**WHAT THIS TASK INVOLVES**
Please reproduce each line of the data below as it stands.

[Extracted records]
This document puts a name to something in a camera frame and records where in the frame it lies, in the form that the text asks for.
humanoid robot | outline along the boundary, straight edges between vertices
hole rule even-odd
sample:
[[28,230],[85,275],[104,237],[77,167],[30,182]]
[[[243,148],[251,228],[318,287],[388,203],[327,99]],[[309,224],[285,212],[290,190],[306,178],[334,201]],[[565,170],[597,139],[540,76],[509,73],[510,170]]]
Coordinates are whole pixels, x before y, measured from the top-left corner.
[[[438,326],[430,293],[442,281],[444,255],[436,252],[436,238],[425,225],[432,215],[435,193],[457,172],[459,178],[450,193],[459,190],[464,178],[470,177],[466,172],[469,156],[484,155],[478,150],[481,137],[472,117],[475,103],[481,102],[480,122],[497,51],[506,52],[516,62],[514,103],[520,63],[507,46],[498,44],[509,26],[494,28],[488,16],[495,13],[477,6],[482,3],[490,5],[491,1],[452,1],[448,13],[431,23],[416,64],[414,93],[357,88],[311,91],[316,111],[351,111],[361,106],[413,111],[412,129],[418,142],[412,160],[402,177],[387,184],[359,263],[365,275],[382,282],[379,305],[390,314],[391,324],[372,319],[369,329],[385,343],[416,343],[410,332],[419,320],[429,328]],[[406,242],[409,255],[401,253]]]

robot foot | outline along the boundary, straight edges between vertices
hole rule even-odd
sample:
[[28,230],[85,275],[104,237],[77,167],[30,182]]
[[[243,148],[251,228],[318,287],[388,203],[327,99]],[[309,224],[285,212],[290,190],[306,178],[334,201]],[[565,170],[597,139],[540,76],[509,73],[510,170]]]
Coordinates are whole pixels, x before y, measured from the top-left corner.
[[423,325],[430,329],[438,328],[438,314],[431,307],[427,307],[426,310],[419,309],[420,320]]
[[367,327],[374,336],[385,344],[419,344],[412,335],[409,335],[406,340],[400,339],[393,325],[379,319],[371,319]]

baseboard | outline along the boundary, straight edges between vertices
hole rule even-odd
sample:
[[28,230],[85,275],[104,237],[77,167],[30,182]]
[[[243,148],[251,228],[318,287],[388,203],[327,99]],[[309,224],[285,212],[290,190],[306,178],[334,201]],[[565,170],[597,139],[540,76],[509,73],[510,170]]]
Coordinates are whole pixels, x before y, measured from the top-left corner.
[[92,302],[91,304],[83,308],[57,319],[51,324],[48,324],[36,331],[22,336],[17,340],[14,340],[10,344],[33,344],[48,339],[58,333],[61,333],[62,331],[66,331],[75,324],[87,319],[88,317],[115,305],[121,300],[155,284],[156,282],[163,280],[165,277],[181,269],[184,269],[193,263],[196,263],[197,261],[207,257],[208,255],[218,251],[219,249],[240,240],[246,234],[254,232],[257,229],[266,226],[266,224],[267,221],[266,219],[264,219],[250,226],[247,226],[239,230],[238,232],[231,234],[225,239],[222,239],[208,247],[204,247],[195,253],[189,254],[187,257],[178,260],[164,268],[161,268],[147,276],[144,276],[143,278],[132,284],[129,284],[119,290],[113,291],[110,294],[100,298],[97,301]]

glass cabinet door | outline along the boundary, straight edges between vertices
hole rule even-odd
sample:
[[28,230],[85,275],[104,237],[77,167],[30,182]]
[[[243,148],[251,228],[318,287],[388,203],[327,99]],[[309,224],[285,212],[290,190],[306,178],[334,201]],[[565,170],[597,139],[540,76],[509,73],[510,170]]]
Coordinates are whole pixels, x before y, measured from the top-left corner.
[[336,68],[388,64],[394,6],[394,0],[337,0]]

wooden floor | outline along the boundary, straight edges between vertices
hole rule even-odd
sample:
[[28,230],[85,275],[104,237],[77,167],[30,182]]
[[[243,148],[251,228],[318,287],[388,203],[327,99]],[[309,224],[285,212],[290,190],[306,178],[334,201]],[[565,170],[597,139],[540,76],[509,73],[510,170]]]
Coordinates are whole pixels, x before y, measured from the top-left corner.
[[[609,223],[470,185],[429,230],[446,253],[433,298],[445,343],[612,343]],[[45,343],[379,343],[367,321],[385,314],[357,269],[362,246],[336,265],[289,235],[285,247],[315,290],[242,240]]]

**REPLY TO THE EXERCISE**
This document puts a name to something in a camera frame and records where in the frame it lies, in the form that the text asks for.
humanoid robot | outline along the boundary, straight edges between vertices
hole rule even-odd
sample:
[[28,230],[85,275],[104,237],[77,167],[30,182]]
[[[243,148],[251,228],[318,287],[388,203],[327,99]],[[309,224],[285,212],[290,190],[306,178],[334,201]],[[565,170],[597,139],[540,76],[509,73],[510,170]]]
Coordinates are whole pixels, x before y, measured from the top-left corner.
[[[438,326],[430,293],[442,281],[444,255],[436,252],[436,238],[425,225],[432,215],[435,193],[457,172],[459,178],[450,193],[459,190],[464,178],[470,177],[466,172],[469,156],[484,155],[478,150],[481,137],[472,117],[475,103],[481,102],[480,122],[497,51],[506,52],[516,62],[514,103],[520,63],[507,46],[498,44],[509,26],[494,28],[488,16],[495,13],[477,6],[482,3],[490,5],[491,1],[452,1],[448,13],[431,23],[416,64],[414,93],[357,88],[311,91],[316,111],[351,111],[361,106],[413,111],[412,129],[418,142],[412,160],[402,177],[387,184],[359,263],[365,275],[382,282],[379,305],[390,314],[391,324],[372,319],[369,329],[385,343],[416,343],[410,332],[419,320],[429,328]],[[406,242],[409,255],[401,253]]]

robot foot | outline along the boundary, straight edges between vertices
hole rule even-odd
sample:
[[28,230],[85,275],[104,237],[77,167],[30,182]]
[[[243,148],[251,228],[318,287],[388,203],[327,99]],[[309,224],[285,212],[290,190],[306,178],[334,201]],[[565,170],[597,139],[540,76],[509,73],[510,170]]]
Coordinates are whole pixels, x before y, measured from the top-left corner.
[[423,325],[430,329],[438,328],[438,314],[431,307],[427,307],[426,310],[419,309],[420,320]]
[[367,327],[374,336],[385,344],[419,344],[412,335],[409,335],[406,340],[400,339],[393,325],[379,319],[371,319]]

baseboard | outline along the boundary, straight edges between vertices
hole rule even-odd
sample:
[[28,230],[85,275],[104,237],[77,167],[30,182]]
[[[243,148],[251,228],[318,287],[388,203],[327,99]],[[309,224],[285,212],[290,190],[306,178],[334,201]],[[565,170],[597,139],[540,76],[509,73],[510,170]]]
Coordinates are whole pixels, x before y, measured from the top-left corner.
[[92,302],[91,304],[83,308],[57,319],[51,324],[48,324],[36,331],[22,336],[17,340],[14,340],[10,344],[33,344],[48,339],[58,333],[61,333],[62,331],[66,331],[75,324],[87,319],[88,317],[115,305],[121,300],[155,284],[156,282],[163,280],[165,277],[181,269],[184,269],[193,263],[196,263],[197,261],[207,257],[208,255],[218,251],[219,249],[240,240],[246,234],[254,232],[257,229],[266,226],[266,224],[267,221],[266,219],[264,219],[250,226],[247,226],[239,230],[238,232],[231,234],[225,239],[222,239],[208,247],[204,247],[195,253],[189,254],[187,257],[178,260],[164,268],[161,268],[147,276],[144,276],[143,278],[132,284],[129,284],[119,290],[113,291],[110,294],[100,298],[97,301]]

glass cabinet door | outline along the boundary, straight edges between vertices
hole rule even-odd
sample:
[[28,230],[85,275],[104,237],[77,167],[30,182]]
[[[243,148],[251,228],[318,287],[388,203],[327,99]],[[309,224],[285,212],[290,190],[306,178],[334,201]],[[565,170],[597,139],[540,76],[509,73],[510,170]]]
Coordinates are whole pixels, x before y, measured from the top-left corner.
[[336,68],[388,64],[394,6],[394,0],[337,0]]

wooden floor | outline along the boundary, straight edges between vertices
hole rule even-odd
sample:
[[28,230],[85,275],[104,237],[77,167],[30,182]]
[[[243,148],[251,228],[318,287],[388,203],[327,99]],[[309,224],[285,212],[290,190],[306,178],[334,201]],[[565,170],[597,139],[540,76],[509,73],[510,170]]]
Coordinates are whole pixels, x before y, measured from the top-left corner.
[[[609,223],[470,185],[429,230],[446,253],[433,298],[445,343],[612,343]],[[45,343],[379,343],[367,321],[385,314],[357,269],[362,246],[336,265],[289,235],[285,247],[315,290],[242,240]]]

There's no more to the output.